PURPOSE: Engaging primary care providers (PCPs) in BRCA1/2 testing and results disclosure would increase testing access. The BRCA Founder OutReach (BFOR) study is a prospective study of BRCA1/2 founder mutation screening among individuals of Ashkenazi Jewish descent that sought to involve participants' PCPs in results disclosure. We used quantitative and qualitative methods to evaluate PCPs' perspectives, knowledge, and experience disclosing results in BFOR. METHODS: Among PCPs nominated by BFOR participants to disclose BRCA1/2 results, we assessed the proportion agreeing to disclose. To examine PCP's perspectives, knowledge, and willingness to disclose results, we surveyed 501 nominated PCPs. To examine PCPs' experiences disclosing results in BFOR, we surveyed 101 PCPs and conducted 10 semi-structured interviews. RESULTS: In the BFOR study overall, PCPs agreed to disclose their patient's results 40.5% of the time. Two hundred thirty-four PCPs (46.7%) responded to the initial survey. Responding PCPs were more likely to agree to disclose patients' results than non-responders (57.3% vs. 28.6%, p<0.001). Among all respondents, most felt very (19.7%) or somewhat (39.1%) qualified to share results. Among PCPs declining to disclose, insufficient knowledge was the most common reason. In multivariable logistic regression, feeling qualified was the only variable significantly associated with agreeing to disclose results (OR 6.53, 95% CI 3.31, 12.88). In post-disclosure surveys (response rate=55%), PCPs reported largely positive experiences. Interview findings suggested that although PCPs valued the study-provided educational materials, they desired better integration of results and decision support into workflows. CONCLUSION: Barriers exist to incorporating BRCA1/2 testing into primary care. Most PCPs declined to disclose their patients' BFOR results, although survey respondents were motivated and had positive disclosure experiences. PCP training and integrated decision support could be beneficial. TRIAL REGISTRATION: ClinicalTrials.gov (NCT03351803), November 24, 2017.

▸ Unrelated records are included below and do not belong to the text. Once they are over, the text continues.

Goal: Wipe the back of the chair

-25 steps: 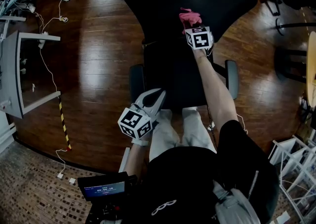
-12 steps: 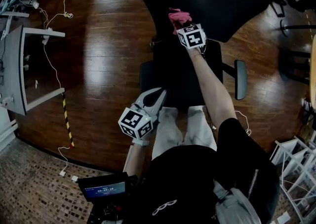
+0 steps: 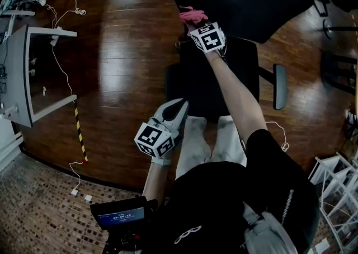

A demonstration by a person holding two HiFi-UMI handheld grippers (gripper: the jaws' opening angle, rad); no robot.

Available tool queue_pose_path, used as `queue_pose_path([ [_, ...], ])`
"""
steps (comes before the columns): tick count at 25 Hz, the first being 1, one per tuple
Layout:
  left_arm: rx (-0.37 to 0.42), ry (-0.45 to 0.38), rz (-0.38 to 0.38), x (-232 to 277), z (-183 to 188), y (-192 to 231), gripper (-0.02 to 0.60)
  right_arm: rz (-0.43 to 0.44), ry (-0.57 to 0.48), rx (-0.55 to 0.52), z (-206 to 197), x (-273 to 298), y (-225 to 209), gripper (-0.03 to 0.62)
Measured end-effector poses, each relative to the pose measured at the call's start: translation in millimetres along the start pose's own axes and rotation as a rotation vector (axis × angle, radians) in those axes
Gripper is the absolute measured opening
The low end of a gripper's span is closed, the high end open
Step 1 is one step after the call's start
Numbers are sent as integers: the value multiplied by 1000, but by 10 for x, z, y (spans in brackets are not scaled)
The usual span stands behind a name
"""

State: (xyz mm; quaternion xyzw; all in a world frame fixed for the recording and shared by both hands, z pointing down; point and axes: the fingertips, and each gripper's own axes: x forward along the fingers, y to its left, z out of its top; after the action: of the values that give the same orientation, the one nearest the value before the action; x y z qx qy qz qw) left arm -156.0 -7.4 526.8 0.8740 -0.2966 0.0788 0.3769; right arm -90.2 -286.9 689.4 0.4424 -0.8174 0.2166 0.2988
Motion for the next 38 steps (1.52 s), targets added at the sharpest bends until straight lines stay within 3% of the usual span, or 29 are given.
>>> queue_pose_path([
  [7,9,14,-6,123,-36,-107,-9,161,26,-100,-88,148,400,41],
  [14,18,43,3,210,-94,-219,-9,123,20,-30,-226,91,110,43],
  [38,69,134,-80,1426,-280,-1037,-9,-36,24,111,-1167,-981,-1799,46],
])
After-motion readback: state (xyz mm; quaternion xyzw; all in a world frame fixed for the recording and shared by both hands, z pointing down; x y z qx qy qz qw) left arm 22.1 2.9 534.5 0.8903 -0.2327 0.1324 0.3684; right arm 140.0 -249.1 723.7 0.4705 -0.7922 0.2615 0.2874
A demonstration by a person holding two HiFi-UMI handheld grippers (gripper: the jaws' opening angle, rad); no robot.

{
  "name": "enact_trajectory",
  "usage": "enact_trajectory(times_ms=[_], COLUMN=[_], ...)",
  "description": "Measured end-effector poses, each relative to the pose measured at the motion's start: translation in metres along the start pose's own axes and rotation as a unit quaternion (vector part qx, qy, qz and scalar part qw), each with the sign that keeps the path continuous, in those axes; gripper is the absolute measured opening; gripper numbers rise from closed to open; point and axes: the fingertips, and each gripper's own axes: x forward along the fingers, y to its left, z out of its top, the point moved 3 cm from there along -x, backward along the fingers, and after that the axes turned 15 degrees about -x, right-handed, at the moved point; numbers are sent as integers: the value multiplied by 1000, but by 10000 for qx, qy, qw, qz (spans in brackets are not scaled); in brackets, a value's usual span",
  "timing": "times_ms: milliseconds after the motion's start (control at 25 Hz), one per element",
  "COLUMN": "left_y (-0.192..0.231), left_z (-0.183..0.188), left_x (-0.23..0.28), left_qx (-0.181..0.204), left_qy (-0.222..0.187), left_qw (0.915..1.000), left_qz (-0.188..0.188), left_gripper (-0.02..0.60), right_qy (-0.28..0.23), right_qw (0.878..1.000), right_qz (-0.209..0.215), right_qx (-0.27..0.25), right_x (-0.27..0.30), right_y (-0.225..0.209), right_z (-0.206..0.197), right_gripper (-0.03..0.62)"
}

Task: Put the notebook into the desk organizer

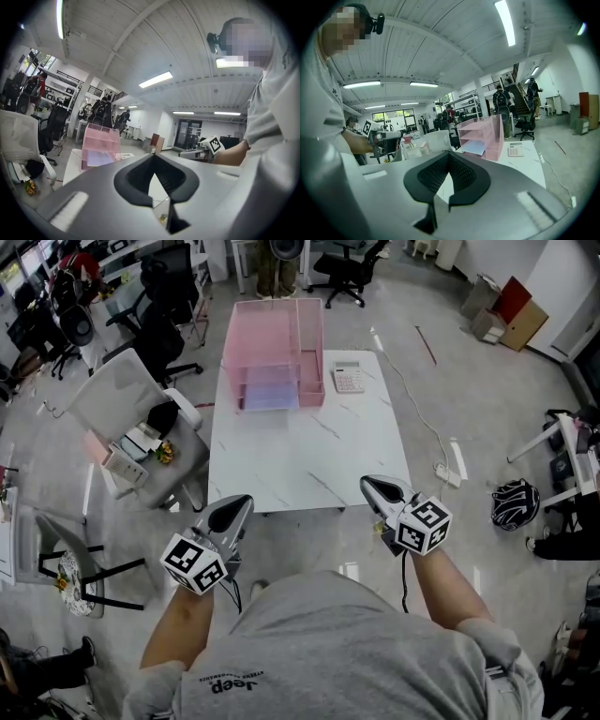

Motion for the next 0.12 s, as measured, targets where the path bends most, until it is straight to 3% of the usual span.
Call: enact_trajectory(times_ms=[120], left_y=[1], left_z=[0], left_x=[-1], left_qx=[-8], left_qy=[-6], left_qw=[10000], left_qz=[7], left_gripper=[58], right_qy=[3], right_qw=[10000], right_qz=[-3], right_qx=[-14], right_x=[0], right_y=[0], right_z=[0], right_gripper=[2])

Targeted BRCA1/2 population screening among Ashkenazi Jewish individuals using a web-enabled medical model: An observational cohort study.

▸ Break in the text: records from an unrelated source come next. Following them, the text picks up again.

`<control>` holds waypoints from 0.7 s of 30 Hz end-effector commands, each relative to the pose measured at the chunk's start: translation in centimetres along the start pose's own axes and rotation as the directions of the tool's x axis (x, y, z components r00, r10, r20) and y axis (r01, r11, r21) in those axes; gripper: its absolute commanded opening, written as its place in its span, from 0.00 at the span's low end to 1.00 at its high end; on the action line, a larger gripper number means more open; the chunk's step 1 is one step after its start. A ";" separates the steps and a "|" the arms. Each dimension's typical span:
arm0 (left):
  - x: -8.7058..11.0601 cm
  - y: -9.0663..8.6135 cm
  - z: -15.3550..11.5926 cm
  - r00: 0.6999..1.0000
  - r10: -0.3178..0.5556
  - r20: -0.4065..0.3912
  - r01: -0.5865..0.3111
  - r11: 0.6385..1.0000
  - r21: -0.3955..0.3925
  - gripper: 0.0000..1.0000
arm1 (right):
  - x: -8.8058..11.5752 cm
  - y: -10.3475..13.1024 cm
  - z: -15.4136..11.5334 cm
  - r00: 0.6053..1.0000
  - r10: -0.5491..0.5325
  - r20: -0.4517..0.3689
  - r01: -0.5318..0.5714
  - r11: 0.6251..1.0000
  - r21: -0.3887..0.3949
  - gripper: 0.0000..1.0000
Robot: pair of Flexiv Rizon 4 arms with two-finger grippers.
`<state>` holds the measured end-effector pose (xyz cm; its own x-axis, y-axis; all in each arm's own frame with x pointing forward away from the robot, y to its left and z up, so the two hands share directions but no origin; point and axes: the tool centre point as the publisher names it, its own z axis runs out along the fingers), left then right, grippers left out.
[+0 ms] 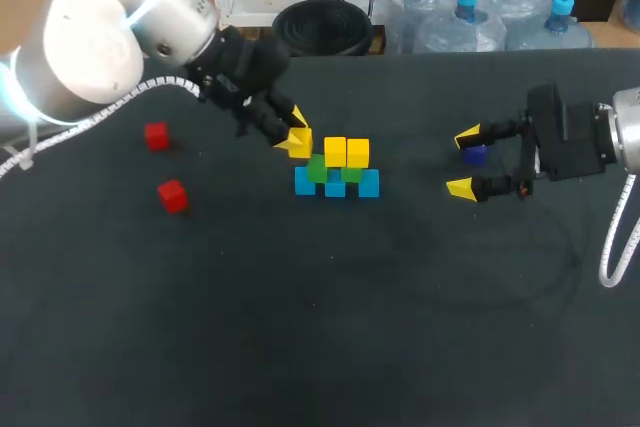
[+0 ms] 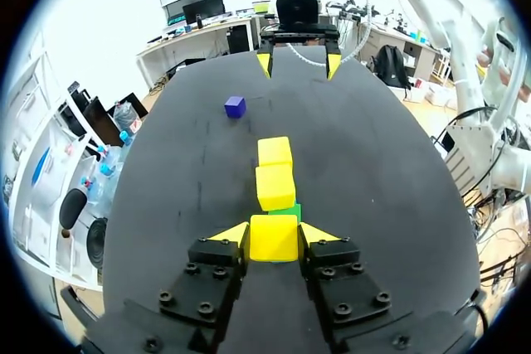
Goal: Place the blue cubes, place green cubes on the blue cubes, place the yellow cubes on the green cubes, then place the red cubes on the yellow cubes, and place purple cube on the red cubes.
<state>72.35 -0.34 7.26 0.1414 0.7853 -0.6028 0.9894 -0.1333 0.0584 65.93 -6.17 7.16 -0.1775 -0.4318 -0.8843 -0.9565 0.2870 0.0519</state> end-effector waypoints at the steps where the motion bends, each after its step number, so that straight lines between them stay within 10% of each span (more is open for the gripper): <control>1: -0.1 0.1 0.3 1.000 -0.002 -0.004 0.002 1.000 0.004 0.00 | 0.0 0.0 0.1 1.000 -0.001 0.002 0.001 1.000 0.000 1.00; 21: -0.2 -0.3 1.0 0.999 -0.035 -0.008 0.035 0.999 -0.004 0.00 | 0.0 0.0 0.1 1.000 -0.001 0.002 0.001 1.000 0.000 1.00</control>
<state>72.06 -0.90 6.74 0.1082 0.7932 -0.5993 0.9936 -0.1064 0.0386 65.93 -6.17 7.16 -0.1775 -0.4318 -0.8843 -0.9565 0.2870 0.0519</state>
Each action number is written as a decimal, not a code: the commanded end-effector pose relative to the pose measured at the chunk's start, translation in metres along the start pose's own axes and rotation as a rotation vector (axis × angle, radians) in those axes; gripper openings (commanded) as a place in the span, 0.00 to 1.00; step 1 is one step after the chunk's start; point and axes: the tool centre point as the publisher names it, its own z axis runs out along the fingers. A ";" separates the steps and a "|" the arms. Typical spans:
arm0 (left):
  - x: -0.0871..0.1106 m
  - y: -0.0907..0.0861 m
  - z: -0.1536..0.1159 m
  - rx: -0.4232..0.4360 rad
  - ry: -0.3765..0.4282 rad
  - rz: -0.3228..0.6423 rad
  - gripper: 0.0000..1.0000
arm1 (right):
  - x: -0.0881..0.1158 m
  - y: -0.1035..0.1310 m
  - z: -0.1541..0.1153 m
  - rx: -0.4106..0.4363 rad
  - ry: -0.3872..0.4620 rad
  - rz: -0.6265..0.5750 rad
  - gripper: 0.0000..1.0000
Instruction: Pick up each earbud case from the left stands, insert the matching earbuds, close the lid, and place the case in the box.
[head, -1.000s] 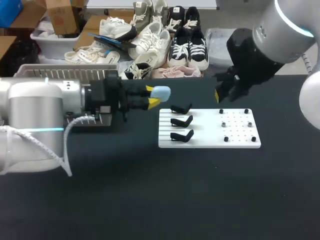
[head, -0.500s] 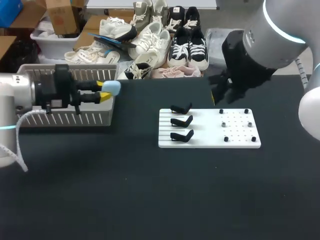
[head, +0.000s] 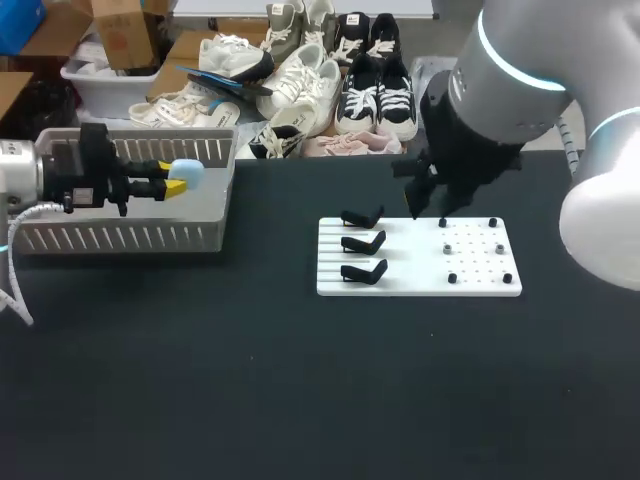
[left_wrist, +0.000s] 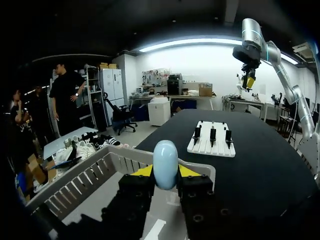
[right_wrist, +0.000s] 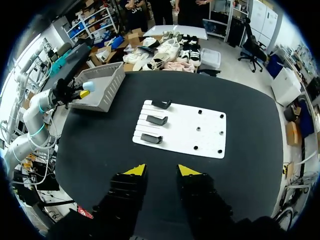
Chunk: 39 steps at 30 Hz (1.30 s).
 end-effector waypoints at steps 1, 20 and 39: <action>0.010 0.019 0.007 0.113 0.032 -0.023 0.00 | 0.000 0.005 0.001 0.021 0.003 0.014 0.35; 0.012 0.011 0.010 0.143 0.056 -0.076 1.00 | 0.006 0.008 0.000 0.018 -0.006 0.017 0.35; -0.045 -0.075 0.013 0.164 -0.019 0.003 1.00 | 0.000 -0.029 -0.009 -0.054 -0.100 0.087 0.38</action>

PURPOSE: This study aimed to evaluate uptake and follow-up using internet-assisted population genetic testing (GT) for BRCA1/2 Ashkenazi Jewish founder pathogenic variants (AJPVs). METHODS: Across 4 cities in the United States, from December 2017 to March 2020, individuals aged ≥25 years with ≥1 Ashkenazi Jewish grandparent were offered enrollment. Participants consented and enrolled online with chatbot and video education, underwent BRCA1/2 AJPV GT, and chose to receive results from their primary care provider (PCP) or study staff. Surveys were conducted at baseline, at 12 weeks, and annually for 5 years. RESULTS: A total of 5193 participants enrolled and 4109 (79.1%) were tested (median age = 54, female = 77.1%). Upon enrollment, 35.1% of participants selected a PCP to disclose results, and 40.5% of PCPs agreed. Of those tested, 138 (3.4%) were AJPV heterozygotes of whom 21 (15.2%) had no significant family history of cancer, whereas 86 (62.3%) had a known familial pathogenic variant. At 12 weeks, 85.5% of participants with AJPVs planned increased cancer screening; only 3.7% with negative results and a significant family history reported further testing. CONCLUSION: Although continued follow-up is needed, internet-enabled outreach can expand access to targeted GT using a medical model. Observed challenges for population genetic screening efforts include recruitment barriers, improving PCP engagement, and increasing uptake of additional testing when indicated.